L'ORA DEL PASTO. MARCELLI IL GIGANTE

STORIA | 06/01/2017 | 08:11
Vittorio e Peppino. Non è un film, ma ciclismo, anche se potrebbe essere un film sul ciclismo. Vittorio, grande e grosso, fortissimo. Peppino, un po’ meno grande e un po’ meno grosso, ma forse più veloce. Vittorio marsicano di Magliano, settecento e passa metri ai piedi del Monte Velino, Peppino pescarese, aria di mare, sale e pesce. Un anno in più Vittorio. E tutti e due corridori. Due galletti in un solo pollaio.
Dunque: guerra. Ogni corsa è una sfida, un duello, un derby. Ogni corsa ha due ordini di arrivo: quello generale e quello speciale, in quello generale compaiono tutti gli arrivati, in quello speciale solo Vittorio e Peppino. Ogni corsa divide il popolo del ciclismo. Ogni corsa non spegne gli ardori, ma anzi moltiplica la passione e ingigantisce l’attesa per la successiva puntata.

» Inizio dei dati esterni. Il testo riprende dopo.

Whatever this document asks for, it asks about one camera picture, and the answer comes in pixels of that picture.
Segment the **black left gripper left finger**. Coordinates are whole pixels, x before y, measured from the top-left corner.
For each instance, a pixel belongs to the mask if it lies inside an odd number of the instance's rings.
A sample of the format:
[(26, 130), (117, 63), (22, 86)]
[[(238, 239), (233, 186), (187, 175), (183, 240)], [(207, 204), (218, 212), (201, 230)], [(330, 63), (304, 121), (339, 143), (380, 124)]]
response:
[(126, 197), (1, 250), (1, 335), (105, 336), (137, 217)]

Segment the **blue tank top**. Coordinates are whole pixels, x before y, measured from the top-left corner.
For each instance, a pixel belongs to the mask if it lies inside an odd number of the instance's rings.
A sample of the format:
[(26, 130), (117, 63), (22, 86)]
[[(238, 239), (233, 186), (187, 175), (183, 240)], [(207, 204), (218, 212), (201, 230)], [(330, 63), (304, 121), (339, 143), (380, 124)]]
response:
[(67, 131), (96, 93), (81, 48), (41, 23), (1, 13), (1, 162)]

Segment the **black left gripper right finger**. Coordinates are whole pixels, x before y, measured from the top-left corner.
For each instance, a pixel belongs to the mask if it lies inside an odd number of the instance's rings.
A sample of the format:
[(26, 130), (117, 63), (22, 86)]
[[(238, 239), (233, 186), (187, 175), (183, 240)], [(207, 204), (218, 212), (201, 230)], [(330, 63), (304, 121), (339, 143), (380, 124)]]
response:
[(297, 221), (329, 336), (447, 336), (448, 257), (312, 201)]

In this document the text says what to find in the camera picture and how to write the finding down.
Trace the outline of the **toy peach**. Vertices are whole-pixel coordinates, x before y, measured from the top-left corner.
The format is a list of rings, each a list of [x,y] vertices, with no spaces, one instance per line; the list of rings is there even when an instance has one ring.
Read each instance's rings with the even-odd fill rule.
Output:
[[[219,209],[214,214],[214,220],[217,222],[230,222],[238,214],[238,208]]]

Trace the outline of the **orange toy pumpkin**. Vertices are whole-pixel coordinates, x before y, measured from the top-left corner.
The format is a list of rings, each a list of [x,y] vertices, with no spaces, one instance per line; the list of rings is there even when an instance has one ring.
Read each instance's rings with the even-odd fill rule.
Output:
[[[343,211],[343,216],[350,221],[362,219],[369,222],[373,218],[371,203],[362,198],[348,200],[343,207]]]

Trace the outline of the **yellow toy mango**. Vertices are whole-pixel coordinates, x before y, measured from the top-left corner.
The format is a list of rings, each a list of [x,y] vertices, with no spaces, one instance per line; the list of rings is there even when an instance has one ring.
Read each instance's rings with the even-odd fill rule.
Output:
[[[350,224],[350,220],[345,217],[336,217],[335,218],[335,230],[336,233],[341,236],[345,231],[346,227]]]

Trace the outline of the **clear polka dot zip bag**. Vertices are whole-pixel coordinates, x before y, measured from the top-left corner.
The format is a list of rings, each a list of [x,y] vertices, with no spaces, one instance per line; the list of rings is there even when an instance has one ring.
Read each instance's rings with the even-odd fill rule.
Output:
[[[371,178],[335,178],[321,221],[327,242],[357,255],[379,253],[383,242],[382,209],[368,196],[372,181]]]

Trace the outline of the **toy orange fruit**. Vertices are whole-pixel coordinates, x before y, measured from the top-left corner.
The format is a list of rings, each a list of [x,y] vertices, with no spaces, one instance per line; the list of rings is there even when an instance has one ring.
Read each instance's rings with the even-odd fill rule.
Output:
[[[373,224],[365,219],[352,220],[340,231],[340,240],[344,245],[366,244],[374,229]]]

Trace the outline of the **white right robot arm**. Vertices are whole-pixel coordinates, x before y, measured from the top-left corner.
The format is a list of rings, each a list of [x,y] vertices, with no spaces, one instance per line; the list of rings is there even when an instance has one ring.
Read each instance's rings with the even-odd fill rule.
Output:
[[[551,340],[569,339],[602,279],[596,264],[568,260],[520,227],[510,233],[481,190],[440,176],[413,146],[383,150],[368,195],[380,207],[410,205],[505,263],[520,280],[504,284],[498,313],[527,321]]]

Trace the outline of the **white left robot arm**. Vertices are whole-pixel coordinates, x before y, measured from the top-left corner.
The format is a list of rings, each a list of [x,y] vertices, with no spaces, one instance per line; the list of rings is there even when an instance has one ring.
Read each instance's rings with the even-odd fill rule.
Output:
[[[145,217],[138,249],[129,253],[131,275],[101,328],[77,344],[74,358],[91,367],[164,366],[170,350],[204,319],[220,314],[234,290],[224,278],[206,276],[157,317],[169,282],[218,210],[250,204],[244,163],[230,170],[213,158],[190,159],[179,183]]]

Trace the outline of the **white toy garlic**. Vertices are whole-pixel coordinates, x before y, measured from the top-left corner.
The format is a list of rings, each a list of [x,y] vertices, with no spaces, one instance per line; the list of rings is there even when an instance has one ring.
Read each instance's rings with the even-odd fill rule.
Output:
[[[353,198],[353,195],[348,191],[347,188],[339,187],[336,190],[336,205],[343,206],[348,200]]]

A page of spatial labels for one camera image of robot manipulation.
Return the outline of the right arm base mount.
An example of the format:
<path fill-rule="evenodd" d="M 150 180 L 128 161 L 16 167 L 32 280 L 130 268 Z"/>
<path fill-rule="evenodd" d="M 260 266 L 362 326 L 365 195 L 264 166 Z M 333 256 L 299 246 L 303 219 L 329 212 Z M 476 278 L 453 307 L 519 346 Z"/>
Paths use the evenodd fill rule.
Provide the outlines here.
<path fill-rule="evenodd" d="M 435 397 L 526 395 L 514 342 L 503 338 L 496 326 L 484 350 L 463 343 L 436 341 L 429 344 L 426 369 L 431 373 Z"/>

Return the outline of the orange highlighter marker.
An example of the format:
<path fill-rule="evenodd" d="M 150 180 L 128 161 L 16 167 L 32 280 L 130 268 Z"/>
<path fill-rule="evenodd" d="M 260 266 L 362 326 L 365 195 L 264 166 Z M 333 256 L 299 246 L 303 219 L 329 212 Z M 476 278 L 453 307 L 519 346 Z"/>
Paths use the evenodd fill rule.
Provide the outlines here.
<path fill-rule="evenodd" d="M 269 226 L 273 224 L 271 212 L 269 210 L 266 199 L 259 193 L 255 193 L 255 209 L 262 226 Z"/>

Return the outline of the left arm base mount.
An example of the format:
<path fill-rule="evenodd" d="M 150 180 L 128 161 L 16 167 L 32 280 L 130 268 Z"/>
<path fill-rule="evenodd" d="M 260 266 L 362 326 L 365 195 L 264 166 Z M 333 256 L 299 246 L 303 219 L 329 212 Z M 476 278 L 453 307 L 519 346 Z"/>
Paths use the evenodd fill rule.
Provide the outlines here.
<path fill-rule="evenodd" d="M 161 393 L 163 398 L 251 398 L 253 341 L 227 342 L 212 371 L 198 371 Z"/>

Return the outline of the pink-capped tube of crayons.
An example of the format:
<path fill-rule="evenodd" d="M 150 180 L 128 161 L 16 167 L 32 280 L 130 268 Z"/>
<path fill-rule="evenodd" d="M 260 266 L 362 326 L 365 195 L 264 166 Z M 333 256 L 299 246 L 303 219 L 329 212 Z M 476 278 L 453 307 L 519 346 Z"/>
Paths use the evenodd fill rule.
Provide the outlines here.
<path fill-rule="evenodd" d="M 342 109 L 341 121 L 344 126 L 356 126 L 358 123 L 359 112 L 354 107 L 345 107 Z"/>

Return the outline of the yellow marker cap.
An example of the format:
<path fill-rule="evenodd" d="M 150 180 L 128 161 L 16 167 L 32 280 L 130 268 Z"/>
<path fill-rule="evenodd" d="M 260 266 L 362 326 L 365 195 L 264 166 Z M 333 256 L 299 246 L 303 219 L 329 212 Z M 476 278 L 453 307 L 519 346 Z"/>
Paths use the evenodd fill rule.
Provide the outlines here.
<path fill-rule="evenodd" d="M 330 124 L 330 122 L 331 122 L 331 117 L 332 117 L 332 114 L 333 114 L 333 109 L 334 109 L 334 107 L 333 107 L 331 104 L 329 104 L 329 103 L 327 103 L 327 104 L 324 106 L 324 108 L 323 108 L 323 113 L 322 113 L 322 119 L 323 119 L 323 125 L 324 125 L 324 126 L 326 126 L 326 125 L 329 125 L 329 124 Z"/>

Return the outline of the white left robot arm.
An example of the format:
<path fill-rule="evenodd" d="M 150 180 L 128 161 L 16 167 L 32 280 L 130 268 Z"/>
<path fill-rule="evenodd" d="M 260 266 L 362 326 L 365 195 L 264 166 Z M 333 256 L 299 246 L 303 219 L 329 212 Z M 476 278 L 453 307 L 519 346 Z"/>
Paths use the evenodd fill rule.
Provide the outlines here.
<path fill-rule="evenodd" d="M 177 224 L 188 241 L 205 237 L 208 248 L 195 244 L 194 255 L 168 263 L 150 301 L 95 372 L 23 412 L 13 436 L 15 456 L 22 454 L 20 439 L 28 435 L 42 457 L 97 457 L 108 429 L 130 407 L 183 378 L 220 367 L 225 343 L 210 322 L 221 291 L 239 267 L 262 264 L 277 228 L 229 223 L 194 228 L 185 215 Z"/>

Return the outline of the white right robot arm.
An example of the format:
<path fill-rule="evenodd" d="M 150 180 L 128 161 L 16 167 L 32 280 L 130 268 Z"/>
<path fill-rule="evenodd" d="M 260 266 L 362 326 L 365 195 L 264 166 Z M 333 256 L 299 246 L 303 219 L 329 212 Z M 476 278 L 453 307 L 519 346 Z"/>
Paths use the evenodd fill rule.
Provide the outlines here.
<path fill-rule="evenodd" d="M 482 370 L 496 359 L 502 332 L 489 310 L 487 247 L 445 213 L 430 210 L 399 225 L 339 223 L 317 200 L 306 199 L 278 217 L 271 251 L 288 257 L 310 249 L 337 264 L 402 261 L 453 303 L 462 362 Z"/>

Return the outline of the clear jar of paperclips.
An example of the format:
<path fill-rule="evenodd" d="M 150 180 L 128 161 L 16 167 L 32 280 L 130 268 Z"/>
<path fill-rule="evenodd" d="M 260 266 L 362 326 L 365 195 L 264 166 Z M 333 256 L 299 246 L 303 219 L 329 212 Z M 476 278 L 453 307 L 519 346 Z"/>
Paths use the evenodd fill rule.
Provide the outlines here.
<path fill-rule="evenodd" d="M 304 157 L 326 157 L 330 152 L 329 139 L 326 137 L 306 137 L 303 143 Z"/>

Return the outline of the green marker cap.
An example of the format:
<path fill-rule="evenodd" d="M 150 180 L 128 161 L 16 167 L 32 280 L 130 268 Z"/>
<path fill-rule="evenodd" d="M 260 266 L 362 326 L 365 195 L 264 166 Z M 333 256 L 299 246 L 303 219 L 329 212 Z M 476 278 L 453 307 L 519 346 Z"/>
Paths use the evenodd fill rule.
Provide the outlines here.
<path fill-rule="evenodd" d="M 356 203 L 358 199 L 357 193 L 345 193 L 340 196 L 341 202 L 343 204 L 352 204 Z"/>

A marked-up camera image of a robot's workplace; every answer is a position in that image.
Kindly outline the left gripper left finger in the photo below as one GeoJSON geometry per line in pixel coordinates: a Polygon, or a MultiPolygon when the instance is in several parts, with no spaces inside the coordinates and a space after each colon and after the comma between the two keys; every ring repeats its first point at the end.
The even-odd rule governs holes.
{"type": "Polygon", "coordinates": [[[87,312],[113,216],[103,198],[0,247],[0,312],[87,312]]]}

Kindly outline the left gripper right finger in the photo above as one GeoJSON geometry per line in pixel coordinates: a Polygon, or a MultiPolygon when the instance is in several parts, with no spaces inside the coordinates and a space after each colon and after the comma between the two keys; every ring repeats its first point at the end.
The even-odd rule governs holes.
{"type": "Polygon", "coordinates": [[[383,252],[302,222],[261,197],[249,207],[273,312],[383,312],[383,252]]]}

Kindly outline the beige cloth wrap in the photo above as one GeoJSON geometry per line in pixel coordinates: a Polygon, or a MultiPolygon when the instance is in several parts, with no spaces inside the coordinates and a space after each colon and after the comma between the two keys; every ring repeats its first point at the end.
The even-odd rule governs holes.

C’è addirittura una corsa in cui Vittorio e Peppino si marcano così strettamente che ogni volta che Vittorio scatta, Peppino va a riprenderlo, e ogni volta che Peppino contrattacca, Vittorio va a chiudere, così che alla fine ad andare in fuga è il gruppo, Vittorio e Peppino continuano a controllarsi finché, quando la corsa è ormai terminata da 40 minuti, si disputano – ferocemente – allo sprint il penultimo e l’ultimo posto. E tutta la gente è rimasta ancora lì ad aspettarli, come se quella volata valga per il primo e il secondo posto. Nella circostanza, i due nemici si dispongono uno sulla destra e l’altro sulla sinistra del viale di arrivo, poi Vittorio batte Peppino e i suoi tifosi lo festeggiano come se abbia trionfato al Mondiale.

Vittorio è Marcelli, Peppino è Scurti.
Incontro Vittorio Marcelli a una festa del Panathlon di L’Aquila, organizzata da Renato Palumbo. E lui mi racconta della sua prima bicicletta, una Fiorelli-Coppi grigia, che apparteneva a un ragazzo di Avezzano che aveva smesso di correre, pesava così tanto che non era stata neanche omologata, e c’era anche da far saldare il canotto della sella. E lui mi racconta che dopo la quinta elementare andò a lavorare, e fino a 15 anni lavorava ai mercati e in un emporio, e poi era nelle mani di Richetto Eboli, che prima aveva aiutato Vito Taccone e poi si era occupato di lui, ne aveva intuito le doti, e per farlo correre lo prendeva e lo riportava a casa. E lui mi racconta di una delle prime corse in cui, pronti via, forò una gomma, cambiò il tubolare e poi tutto il giorno fu costretto a inseguire, e all’arrivo era così cotto che abbracciò un alberello. E lui mi racconta di quando correva nel quartetto azzurro della cento chilometri – oro ai Giochi del Mediterraneo 1967, due bronzi ai Mondiali 1967 e 1968 e bronzo all’Olimpiade 1968 -, e il c.t. gli raccomandava di non andare troppo forte, altrimenti avrebbe staccato i compagni. E lui mi racconta degli anni da professionista, solo due, Sanson e Salvarani, e a singhiozzo, perché lo volevano gregario, ma lui, a cominciare dal nome, Vittorio, gregario non poteva esserlo, soprattutto dopo i trionfi al Giro d’Italia dilettanti 1967, alla preolimpica 1967 e al Mondiale dilettanti 1968, piuttosto avrebbe attaccato la bici al chiodo, cosa che fece, a 25 anni.

Adesso Vittorio Marcelli abita ad Avezzano e ha un negozio di biciclette in una via che per lui suona come un rimpianto: Olimpiadi.